▶ **THE DATA**
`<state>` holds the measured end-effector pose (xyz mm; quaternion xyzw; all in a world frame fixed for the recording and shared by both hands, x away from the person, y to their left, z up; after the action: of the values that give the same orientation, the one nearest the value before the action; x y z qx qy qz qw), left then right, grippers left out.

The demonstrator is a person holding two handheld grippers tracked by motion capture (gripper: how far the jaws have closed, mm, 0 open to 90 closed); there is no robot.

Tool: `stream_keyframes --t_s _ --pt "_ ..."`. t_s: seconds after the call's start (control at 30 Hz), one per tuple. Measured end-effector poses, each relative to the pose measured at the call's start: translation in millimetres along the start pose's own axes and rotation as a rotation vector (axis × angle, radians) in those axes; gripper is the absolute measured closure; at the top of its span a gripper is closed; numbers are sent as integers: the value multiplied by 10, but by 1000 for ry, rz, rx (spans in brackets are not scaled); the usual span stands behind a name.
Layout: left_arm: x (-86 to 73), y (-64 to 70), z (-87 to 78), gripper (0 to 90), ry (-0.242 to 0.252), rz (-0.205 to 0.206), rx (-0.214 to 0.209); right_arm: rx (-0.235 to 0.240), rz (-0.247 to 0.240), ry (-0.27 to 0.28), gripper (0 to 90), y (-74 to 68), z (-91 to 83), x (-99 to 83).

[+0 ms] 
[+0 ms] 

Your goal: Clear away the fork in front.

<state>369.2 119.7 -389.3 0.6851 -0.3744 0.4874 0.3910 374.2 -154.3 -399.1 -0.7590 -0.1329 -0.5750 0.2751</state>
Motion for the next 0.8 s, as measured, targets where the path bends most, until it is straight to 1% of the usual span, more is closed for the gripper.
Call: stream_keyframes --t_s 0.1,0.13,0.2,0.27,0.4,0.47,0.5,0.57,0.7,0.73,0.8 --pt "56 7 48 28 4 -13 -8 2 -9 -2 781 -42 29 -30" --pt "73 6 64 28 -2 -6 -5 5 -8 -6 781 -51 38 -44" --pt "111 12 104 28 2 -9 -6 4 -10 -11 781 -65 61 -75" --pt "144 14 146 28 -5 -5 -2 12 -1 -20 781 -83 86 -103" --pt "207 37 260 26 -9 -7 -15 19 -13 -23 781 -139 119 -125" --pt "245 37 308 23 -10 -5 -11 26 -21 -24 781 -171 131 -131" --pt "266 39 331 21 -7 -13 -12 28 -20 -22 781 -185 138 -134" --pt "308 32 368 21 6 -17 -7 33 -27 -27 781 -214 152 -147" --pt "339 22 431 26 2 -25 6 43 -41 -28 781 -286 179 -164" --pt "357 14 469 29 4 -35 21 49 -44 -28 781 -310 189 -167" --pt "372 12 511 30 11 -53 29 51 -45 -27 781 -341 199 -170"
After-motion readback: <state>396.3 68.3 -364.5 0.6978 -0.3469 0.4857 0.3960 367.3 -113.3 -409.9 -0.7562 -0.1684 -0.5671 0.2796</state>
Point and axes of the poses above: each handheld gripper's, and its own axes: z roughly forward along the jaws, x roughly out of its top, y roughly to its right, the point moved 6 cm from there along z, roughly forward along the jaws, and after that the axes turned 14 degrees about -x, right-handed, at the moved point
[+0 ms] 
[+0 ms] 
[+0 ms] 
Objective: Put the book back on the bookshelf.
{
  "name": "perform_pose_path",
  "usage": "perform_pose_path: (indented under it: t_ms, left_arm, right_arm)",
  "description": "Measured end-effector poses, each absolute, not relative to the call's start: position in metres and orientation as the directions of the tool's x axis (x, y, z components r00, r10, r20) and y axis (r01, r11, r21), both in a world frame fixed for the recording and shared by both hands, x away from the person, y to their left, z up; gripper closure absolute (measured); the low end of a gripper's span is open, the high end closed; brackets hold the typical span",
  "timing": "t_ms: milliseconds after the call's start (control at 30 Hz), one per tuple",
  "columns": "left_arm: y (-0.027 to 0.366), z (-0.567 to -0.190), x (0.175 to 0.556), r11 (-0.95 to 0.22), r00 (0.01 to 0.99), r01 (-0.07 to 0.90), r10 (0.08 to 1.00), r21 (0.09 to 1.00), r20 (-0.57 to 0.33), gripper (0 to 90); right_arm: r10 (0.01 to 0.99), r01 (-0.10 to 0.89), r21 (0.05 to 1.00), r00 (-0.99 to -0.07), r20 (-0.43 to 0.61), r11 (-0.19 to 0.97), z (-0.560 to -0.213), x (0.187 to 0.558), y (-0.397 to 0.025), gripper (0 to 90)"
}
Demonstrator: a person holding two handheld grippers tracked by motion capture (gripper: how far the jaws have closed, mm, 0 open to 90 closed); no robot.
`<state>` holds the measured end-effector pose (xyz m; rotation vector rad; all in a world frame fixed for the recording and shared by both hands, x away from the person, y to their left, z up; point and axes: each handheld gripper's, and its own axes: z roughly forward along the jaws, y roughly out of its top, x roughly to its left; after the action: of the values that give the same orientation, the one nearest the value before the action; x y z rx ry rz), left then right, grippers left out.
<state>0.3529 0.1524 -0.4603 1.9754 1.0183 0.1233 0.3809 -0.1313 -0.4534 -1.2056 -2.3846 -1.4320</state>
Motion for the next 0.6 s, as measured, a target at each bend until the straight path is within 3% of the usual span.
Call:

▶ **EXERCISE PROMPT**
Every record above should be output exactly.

▶ **EXERCISE RESPONSE**
`<state>` holds the measured end-effector pose (xyz mm; quaternion xyzw; all in a world frame fixed for the recording and shared by both hands, x away from the person, y to their left, z up; after the action: of the values that give the same orientation, the one nearest the value before the action; x y z qx qy qz qw), left then right, grippers left out.

The demonstrator is a person holding two handheld grippers tracked by motion capture (gripper: how far the jaws have closed, mm, 0 open to 90 closed); there is no robot.

Tool: `stream_keyframes --t_s _ --pt "_ ..."`. t_s: seconds after the call's start (control at 30 Hz), one per tuple. Measured end-effector poses, each relative to the pose measured at the call's start: translation in millimetres along the start pose's own axes and rotation as a rotation vector (axis × angle, radians) in those axes; gripper is the absolute measured closure; at the top of its span a gripper is closed; numbers are sent as integers: the value multiplied by 10, but by 1000 for ry, rz, rx (spans in brackets are not scaled); the usual span stands behind a name.
Layout: left_arm: x (-86 to 73), y (-64 to 70), z (-87 to 78), gripper (0 to 90), ry (-0.242 to 0.252), rz (-0.205 to 0.206), rx (-0.214 to 0.209); right_arm: rx (-0.235 to 0.240), rz (-0.247 to 0.240), ry (-0.27 to 0.28), gripper (0 to 90), y (-74 to 68), z (-91 to 83), x (-99 to 83).

[+0 ms] 
[+0 ms] 

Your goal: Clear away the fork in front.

<state>369.2 119.7 -389.3 0.6851 -0.3744 0.4874 0.3910 374.2 -154.3 -399.1 -0.7590 -0.1329 -0.5750 0.2751</state>
Motion for the next 0.8 s, as measured, targets where the path bends most, until it is straight to 1% of the usual span, more is closed for the gripper.
Call: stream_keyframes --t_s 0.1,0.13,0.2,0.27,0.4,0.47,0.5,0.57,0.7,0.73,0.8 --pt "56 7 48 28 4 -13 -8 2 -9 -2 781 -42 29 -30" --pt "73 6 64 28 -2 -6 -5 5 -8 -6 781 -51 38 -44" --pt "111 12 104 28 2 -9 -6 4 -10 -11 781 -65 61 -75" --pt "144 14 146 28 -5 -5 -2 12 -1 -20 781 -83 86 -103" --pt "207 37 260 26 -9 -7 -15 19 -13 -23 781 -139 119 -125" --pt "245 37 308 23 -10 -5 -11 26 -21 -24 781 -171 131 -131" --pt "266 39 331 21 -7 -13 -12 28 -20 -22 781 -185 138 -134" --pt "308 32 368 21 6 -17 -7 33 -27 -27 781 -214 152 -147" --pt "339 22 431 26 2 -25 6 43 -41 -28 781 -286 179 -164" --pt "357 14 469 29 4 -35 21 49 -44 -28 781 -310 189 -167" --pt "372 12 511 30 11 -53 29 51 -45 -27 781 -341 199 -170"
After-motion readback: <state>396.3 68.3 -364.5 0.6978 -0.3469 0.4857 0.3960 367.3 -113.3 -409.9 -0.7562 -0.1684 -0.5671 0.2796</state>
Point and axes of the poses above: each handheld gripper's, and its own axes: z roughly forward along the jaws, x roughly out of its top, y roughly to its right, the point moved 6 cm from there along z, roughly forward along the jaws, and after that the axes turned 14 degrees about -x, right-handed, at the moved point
[+0 ms] 
[+0 ms] 
[+0 ms] 
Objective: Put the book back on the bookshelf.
{
  "name": "perform_pose_path",
  "usage": "perform_pose_path: (indented under it: t_ms, left_arm, right_arm)",
  "description": "Measured end-effector poses, each absolute, not relative to the call's start: position in metres and orientation as the directions of the tool's x axis (x, y, z components r00, r10, r20) and y axis (r01, r11, r21), both in a world frame fixed for the recording and shared by both hands, x away from the person, y to their left, z up; gripper closure absolute (measured); the low end of a gripper's span is open, the high end closed; brackets hold the typical span",
  "timing": "t_ms: milliseconds after the call's start (control at 30 Hz), one per tuple",
  "columns": "left_arm: y (-0.027 to 0.366), z (-0.567 to -0.190), x (0.175 to 0.556), r11 (-0.95 to 0.22), r00 (0.01 to 0.99), r01 (-0.07 to 0.90), r10 (0.08 to 1.00), r21 (0.09 to 1.00), r20 (-0.57 to 0.33), gripper (0 to 90); right_arm: r10 (0.01 to 0.99), r01 (-0.10 to 0.89), r21 (0.05 to 1.00), r00 (-0.99 to -0.07), r20 (-0.43 to 0.61), r11 (-0.19 to 0.97), z (-0.560 to -0.213), x (0.187 to 0.558), y (-0.397 to 0.025), gripper (0 to 90)"
}
Demonstrator: a person holding two handheld grippers tracked by motion capture (gripper: how far the jaws have closed, mm, 0 open to 90 closed); no robot.
`<state>` holds the measured end-effector pose (xyz m; rotation vector rad; all in a world frame fixed for the recording and shared by both hands, x away from the person, y to their left, z up; point and axes: each handheld gripper's, and its own axes: z roughly forward along the jaws, y roughly out of its top, x roughly to its left; after the action: of the values that give the same orientation, the one nearest the value before the action; x y z rx ry rz), left then right, grippers left out.
<state>0.3529 0.1524 -0.4603 1.9754 1.0183 0.1233 0.3809 -0.1313 -0.4534 -1.2056 -2.3846 -1.4320</state>
Motion for the next 0.6 s, as measured, a target at each bend until the straight path is within 3% of the usual span.
Call:

That concludes the answer to the exercise.